**** Stored data ****

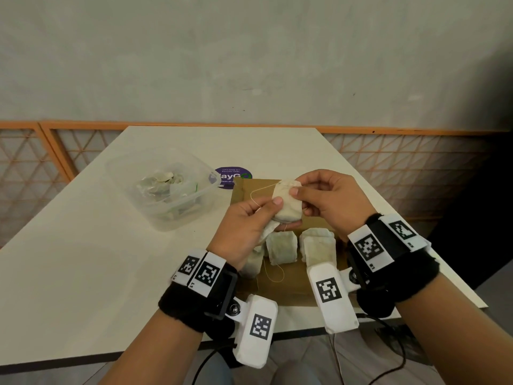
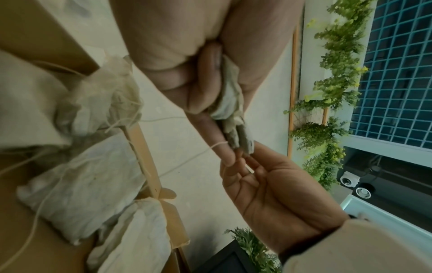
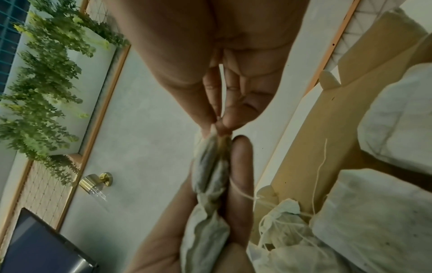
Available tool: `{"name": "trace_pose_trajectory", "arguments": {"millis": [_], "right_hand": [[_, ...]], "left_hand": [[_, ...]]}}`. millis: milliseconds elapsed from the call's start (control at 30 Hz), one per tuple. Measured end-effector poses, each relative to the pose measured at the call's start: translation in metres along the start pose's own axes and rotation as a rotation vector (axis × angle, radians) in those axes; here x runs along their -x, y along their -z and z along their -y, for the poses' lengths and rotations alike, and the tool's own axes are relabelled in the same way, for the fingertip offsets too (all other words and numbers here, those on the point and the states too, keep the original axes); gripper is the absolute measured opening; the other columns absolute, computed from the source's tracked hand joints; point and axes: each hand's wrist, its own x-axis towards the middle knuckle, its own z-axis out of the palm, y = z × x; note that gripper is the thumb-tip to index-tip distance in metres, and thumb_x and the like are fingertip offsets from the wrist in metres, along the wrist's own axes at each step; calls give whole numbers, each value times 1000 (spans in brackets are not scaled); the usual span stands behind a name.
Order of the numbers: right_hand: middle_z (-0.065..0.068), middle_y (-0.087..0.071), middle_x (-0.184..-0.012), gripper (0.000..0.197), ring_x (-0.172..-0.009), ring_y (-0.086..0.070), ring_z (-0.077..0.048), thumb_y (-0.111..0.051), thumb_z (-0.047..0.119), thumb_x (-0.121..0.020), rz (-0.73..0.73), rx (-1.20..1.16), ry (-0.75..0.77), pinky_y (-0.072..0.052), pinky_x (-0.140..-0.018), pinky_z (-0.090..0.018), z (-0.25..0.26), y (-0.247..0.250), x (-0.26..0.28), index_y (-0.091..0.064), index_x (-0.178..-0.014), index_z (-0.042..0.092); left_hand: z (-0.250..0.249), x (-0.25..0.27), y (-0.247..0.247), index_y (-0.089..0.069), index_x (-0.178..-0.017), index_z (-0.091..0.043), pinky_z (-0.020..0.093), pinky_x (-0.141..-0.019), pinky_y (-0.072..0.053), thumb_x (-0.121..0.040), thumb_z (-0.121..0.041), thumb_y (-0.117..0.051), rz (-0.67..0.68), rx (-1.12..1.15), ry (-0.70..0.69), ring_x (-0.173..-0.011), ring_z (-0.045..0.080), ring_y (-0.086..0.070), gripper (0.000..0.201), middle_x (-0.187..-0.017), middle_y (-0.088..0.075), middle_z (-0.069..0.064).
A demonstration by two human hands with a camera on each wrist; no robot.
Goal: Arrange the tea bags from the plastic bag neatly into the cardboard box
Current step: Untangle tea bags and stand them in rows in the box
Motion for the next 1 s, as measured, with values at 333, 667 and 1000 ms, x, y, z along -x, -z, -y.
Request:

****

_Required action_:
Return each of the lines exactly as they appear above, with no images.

_Task response_:
Available tool: `{"name": "trace_pose_trajectory", "arguments": {"millis": [_], "right_hand": [[_, ...]], "left_hand": [[_, ...]]}}`. millis: milliseconds elapsed from the call's start (control at 30 Hz), one per tuple. Measured end-effector poses, each relative to the pose measured at the call's start: translation in metres along the start pose's own axes and rotation as a rotation vector (axis × angle, radians) in those axes; here x runs along their -x, y along their -z and z along their -y, for the poses' lengths and rotations alike, and the tool's own axes are relabelled in the same way, for the fingertip offsets too (all other words and numbers here, those on the point and the states too, keep the original axes); gripper is the absolute measured opening; the other columns absolute, computed from the source's tracked hand joints; point and axes: each hand's wrist, its own x-axis towards the middle knuckle, its own z-axis out of the palm, y = z × x; note that gripper is the thumb-tip to index-tip distance in metres, and thumb_x and the like are fingertip offsets from the wrist in metres, along the wrist's own axes at each step; calls give whole numbers, each value times 1000 (spans in brackets are not scaled); the usual span stands behind a name.
Order of the numbers: right_hand: middle_z (-0.065..0.068), middle_y (-0.087..0.071), middle_x (-0.184..-0.012), gripper (0.000..0.197), ring_x (-0.172..-0.009), ring_y (-0.086..0.070), ring_z (-0.077..0.048), thumb_y (-0.111..0.051), thumb_z (-0.047..0.119), thumb_x (-0.121..0.020), rz (-0.73..0.73), rx (-1.20..1.16), ry (-0.75..0.77), pinky_y (-0.072..0.052), pinky_x (-0.140..-0.018), pinky_z (-0.090..0.018), z (-0.25..0.26), y (-0.247..0.250), x (-0.26..0.28), index_y (-0.091..0.064), index_x (-0.178..-0.014), index_z (-0.042..0.092); left_hand: z (-0.250..0.249), x (-0.25..0.27), y (-0.247..0.247), index_y (-0.089..0.069), index_x (-0.178..-0.017), index_z (-0.091..0.043), pinky_z (-0.020..0.093), pinky_x (-0.141..-0.019), pinky_y (-0.072..0.053), thumb_x (-0.121..0.040), thumb_z (-0.121..0.041), thumb_y (-0.117..0.051), rz (-0.67..0.68), rx (-1.12..1.15), ry (-0.70..0.69), ring_x (-0.173..-0.011), ring_z (-0.045..0.080), ring_y (-0.086..0.070), gripper (0.000..0.201), middle_x (-0.187..-0.017), middle_y (-0.088..0.075), middle_z (-0.069..0.064).
A demonstration by two human hands with a camera on each wrist; no robot.
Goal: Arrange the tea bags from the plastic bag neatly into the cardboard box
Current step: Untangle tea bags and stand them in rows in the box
Motion for the next 1 s, as measured, with values at 333, 667 and 1000 ms, x, y, z along -x, -z, -y.
Request:

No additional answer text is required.